Sur les abords de la route qui mène de Damas à Quneitra – de plus en plus verte au fur et à mesure de la descente vers le sud – des forces de l’ordre escortent le cortège de Jean Paul II et des autorités religieuses et politiques. Des centaines d’enfants des écoles, en uniformes de type militaire, acclament le pape avec force drapeaux de la Syrie et du Vatican. Cette visite très préparée représente un enjeux de première importance pour le gouvernement.
De nombreux documents en anglais, en arabe ou en français sont distribués aux étrangers pour expliquer les relations entre Israël, qualifié d’»oppresseur perfide» et la Syrie, «pays de la fraternité, de l’amour et de la justice».
«Nous allons pouvoir récupérer nos terres»
«C’est sûr, affirment en chœur les jeunes Yasra, Nour et Amani, le pape va condamner les juifs et nous allons enfin pouvoir récupérer nos terres». Sœur Amira, religieuse syrienne et missionnaire du Bon Pasteur à Damas, explique: «la plupart des participants sont des familles habitant Quneitra avant 1967; contraintes de fuir vers Damas, elles s’entassent dans des quartiers pauvres alors que leurs terres étaient si riches ici». «Je suis venue, dit-elle, non pas parce que la ville était à majorité chrétienne, mais pour être solidaire de la population».
Sœur Amira ne veut pas faire de politique
Sœur Amira nous confie ne «pas vouloir faire de politique», ce qui l’intéresse, «ce sont uniquement les personnes». «Les relations entre les chrétiens et les musulmans sont très bonnes ici depuis 20 ans, a-t-elle conclu, l’adversité nous unit». Dans le dos de la foule, sur la montagne Ali qui fait partie des collines du Golan un imposant poste militaire israélien observe très certainement de près le rassemblement.
Les premières voitures officielles arrivent à proximité de l’église grecque-orthodoxe de Saint-Georges, où Jean Paul II récite sa prière pour la paix. Puis il bénit un petit olivier qui sera planté dans «le jardin de l’amitié», qui contient des oliviers plantés par toutes les personnalités venues découvrir ces ruines.

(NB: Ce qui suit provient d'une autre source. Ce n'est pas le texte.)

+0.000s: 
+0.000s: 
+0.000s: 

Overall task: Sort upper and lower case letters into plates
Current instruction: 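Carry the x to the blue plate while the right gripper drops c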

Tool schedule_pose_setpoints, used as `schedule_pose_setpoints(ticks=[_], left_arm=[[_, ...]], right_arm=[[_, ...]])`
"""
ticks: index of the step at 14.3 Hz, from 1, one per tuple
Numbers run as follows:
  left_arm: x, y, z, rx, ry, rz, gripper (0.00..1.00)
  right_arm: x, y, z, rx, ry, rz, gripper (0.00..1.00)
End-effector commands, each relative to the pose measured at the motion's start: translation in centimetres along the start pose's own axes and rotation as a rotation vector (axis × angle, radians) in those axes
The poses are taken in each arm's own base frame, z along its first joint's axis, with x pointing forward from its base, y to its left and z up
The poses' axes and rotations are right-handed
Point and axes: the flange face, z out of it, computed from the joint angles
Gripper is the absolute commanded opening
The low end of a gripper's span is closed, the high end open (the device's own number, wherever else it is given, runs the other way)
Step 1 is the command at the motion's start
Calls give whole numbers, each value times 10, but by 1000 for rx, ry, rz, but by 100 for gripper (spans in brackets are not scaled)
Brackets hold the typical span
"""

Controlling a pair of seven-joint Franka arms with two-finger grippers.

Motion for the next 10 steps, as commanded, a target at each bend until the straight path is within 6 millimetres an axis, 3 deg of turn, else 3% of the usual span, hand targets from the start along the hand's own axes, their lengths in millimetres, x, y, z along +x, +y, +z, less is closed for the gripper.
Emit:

«Dans ce lieu si défiguré par la guerre, je désire que, de mon cœur et par ma voix, monte une prière pour la paix en Terre Sainte et dans le monde», la première phrase de sa prière a été immédiatement traduite en arabe. La foule en silence, bousculée par un vent violent qui forme des nuages de poussière, monte sur des parpaings et des murs écroulés pour mieux apercevoir le pape. Il est entouré, comme dans chaque étape de ses visites, des trois patriarches qui ont leur siège à Damas, ainsi que d’importantes autorités, politiques et religieuses.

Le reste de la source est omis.